*WHAT THE TASK REQUIRES*
In the entries below, find the line with "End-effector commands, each" and print exactly every line from there up to and including the line with "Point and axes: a", with no other lines.

[Stored items from a collection]
################

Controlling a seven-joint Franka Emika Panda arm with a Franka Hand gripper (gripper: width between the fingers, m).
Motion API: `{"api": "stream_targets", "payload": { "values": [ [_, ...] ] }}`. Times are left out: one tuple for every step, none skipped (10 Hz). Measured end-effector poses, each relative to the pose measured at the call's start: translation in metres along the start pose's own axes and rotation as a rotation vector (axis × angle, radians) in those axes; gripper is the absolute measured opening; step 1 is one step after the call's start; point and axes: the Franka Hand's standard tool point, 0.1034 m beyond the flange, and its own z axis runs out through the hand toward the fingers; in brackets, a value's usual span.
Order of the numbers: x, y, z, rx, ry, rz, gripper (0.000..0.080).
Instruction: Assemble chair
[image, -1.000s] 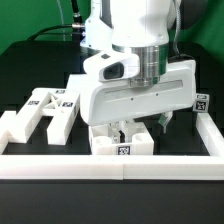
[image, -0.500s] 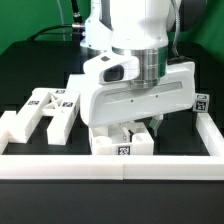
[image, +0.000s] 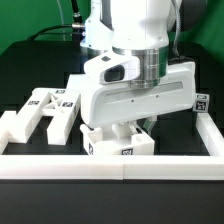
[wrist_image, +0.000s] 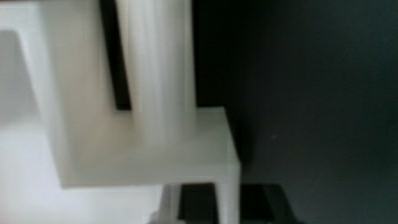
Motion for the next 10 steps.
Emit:
{"api": "stream_targets", "payload": {
  "values": [
    [0.000,0.000,0.000,0.000,0.000,0.000,0.0032],
    [0.000,0.000,0.000,0.000,0.000,0.000,0.0032],
    [0.000,0.000,0.000,0.000,0.000,0.000,0.0032],
    [0.001,-0.002,0.000,0.002,-0.001,0.019,0.0032],
    [0.003,-0.011,0.000,0.011,-0.002,0.098,0.0032],
    [0.010,-0.024,0.001,0.011,0.002,0.199,0.0033],
    [0.017,-0.037,0.002,0.005,0.006,0.270,0.0033],
    [0.019,-0.036,0.002,0.004,0.010,0.274,0.0033],
    [0.019,-0.035,0.002,0.004,0.010,0.274,0.0033],
    [0.019,-0.035,0.002,0.004,0.010,0.273,0.0033]
  ]
}}
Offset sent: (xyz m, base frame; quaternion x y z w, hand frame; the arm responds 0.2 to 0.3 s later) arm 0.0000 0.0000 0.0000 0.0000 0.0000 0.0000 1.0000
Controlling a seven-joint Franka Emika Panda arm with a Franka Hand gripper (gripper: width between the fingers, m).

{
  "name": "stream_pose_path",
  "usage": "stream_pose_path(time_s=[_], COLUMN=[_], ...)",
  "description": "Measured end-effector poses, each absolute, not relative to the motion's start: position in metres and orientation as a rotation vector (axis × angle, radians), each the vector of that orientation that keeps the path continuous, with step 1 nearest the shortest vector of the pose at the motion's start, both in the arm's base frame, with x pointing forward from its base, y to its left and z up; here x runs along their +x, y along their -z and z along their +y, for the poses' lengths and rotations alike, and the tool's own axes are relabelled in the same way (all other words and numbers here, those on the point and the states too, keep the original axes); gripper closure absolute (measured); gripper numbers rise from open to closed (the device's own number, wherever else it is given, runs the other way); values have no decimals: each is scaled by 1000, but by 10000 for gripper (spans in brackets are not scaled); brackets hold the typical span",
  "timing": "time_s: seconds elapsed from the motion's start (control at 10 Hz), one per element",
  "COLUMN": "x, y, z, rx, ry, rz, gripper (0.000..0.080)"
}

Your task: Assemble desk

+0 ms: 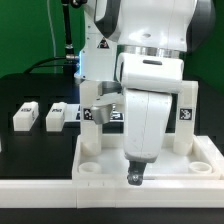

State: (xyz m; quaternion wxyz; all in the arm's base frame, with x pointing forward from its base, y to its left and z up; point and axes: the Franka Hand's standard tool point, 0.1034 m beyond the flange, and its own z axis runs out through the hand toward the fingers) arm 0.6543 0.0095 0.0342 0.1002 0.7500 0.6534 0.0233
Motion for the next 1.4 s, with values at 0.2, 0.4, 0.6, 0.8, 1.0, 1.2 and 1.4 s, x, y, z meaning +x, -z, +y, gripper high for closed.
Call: stream_pose_path(time_s=[0.2, 0.4, 0.6, 0.8, 1.0, 1.2, 1.4], x=[655, 650, 646, 648, 650, 649, 634], y=[-37, -90, -135, -150, -145, -143, -147], z=[9, 0, -17, -40, -36, -37, -55], rx=[2217, 2256, 2316, 2444, 2538, 2624, 2737], ry=[-73, -44, -40, -57, -72, -91, -101], rz=[1927, 1884, 1809, 1613, 1471, 1325, 1180], gripper=[151, 151, 151, 151, 151, 151, 151])
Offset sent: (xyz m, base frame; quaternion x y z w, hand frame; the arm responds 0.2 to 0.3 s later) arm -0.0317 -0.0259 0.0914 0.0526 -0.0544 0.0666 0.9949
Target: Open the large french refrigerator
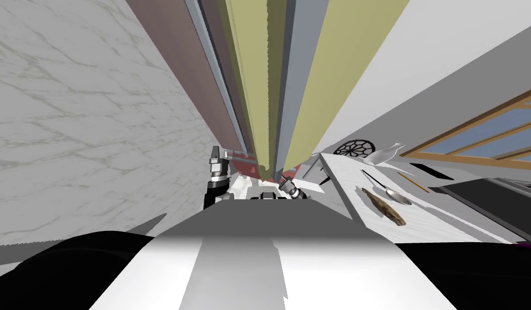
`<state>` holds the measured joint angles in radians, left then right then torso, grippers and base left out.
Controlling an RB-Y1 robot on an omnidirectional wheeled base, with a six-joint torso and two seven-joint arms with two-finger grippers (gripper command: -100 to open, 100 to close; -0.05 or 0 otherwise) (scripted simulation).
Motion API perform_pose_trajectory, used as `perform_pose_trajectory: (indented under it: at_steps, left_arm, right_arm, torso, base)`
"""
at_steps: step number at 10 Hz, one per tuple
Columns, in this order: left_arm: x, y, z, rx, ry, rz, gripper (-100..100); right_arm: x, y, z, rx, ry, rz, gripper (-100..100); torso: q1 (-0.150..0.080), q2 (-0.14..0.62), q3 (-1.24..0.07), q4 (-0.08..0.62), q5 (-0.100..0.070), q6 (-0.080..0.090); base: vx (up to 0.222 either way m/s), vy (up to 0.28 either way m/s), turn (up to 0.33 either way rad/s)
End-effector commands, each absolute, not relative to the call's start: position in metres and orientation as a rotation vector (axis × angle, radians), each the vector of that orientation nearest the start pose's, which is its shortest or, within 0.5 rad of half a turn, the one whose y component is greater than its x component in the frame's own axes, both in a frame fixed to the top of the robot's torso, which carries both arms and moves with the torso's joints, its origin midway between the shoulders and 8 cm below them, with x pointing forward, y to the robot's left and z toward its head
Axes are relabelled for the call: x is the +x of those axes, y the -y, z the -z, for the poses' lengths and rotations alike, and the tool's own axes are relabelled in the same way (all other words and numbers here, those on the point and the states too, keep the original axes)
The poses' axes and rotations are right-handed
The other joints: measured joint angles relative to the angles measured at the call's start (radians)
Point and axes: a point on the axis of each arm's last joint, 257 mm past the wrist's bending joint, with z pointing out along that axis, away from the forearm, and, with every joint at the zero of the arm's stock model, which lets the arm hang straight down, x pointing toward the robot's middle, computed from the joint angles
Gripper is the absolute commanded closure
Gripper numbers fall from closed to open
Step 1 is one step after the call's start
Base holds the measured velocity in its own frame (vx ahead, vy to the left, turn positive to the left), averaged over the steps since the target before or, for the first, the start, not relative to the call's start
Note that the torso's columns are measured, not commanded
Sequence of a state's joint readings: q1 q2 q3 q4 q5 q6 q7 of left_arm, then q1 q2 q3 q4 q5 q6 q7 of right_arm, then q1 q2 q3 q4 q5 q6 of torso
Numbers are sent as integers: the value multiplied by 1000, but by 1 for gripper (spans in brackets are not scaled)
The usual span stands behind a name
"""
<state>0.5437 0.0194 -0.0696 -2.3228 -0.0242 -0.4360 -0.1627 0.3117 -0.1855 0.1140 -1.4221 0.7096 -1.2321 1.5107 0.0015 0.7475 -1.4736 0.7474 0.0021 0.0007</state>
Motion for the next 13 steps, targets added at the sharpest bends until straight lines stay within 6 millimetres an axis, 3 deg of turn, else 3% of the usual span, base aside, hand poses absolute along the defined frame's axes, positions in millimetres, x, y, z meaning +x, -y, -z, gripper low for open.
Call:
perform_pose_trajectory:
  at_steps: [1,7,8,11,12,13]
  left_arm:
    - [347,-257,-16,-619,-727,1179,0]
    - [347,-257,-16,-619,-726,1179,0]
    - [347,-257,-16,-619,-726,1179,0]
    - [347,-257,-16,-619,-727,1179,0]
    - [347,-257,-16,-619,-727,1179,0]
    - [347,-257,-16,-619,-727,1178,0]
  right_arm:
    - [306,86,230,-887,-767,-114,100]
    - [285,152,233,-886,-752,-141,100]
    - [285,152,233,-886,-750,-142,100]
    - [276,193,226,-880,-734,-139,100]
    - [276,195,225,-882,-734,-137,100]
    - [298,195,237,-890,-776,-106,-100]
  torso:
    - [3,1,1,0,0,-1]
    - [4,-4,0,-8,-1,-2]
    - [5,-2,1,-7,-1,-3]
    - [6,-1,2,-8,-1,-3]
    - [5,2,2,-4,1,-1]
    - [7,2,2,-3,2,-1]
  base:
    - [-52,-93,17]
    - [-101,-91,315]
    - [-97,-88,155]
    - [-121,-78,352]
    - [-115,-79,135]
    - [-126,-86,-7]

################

*EXPECTED ANSWER*
End-effector commands, each absolute, not relative to the call's start: position in metres and orientation as a rotation vector (axis × angle, radians), each the vector of that orientation nearest the start pose's, which is its shortest or, within 0.5 rad of half a turn, the one whose y component is greater than its x component in the frame's own axes, both in a frame fixed to the top of the robot's torso, which carries both arms and moves with the torso's joints, its origin midway between the shoulders and 8 cm below them, with x pointing forward, y to the robot's left and z toward its head
Axes are relabelled for the call: x is the +x of those axes, y the -y, z the -z, for the poses' lengths and rotations alike, and the tool's own axes are relabelled in the same way (all other words and numbers here, those on the point and the states too, keep the original axes)
The poses' axes and rotations are right-handed
The other joints: measured joint angles relative to the angles measured at the call's start (radians)
Point and axes: a point on the axis of each arm's last joint, 257 mm past the wrist's bending joint, with z pointing out along that axis, away from the forearm, and, with every joint at the zero of the arm's stock model, which lets the arm hang straight down, x pointing toward the robot's middle, computed from the joint angles

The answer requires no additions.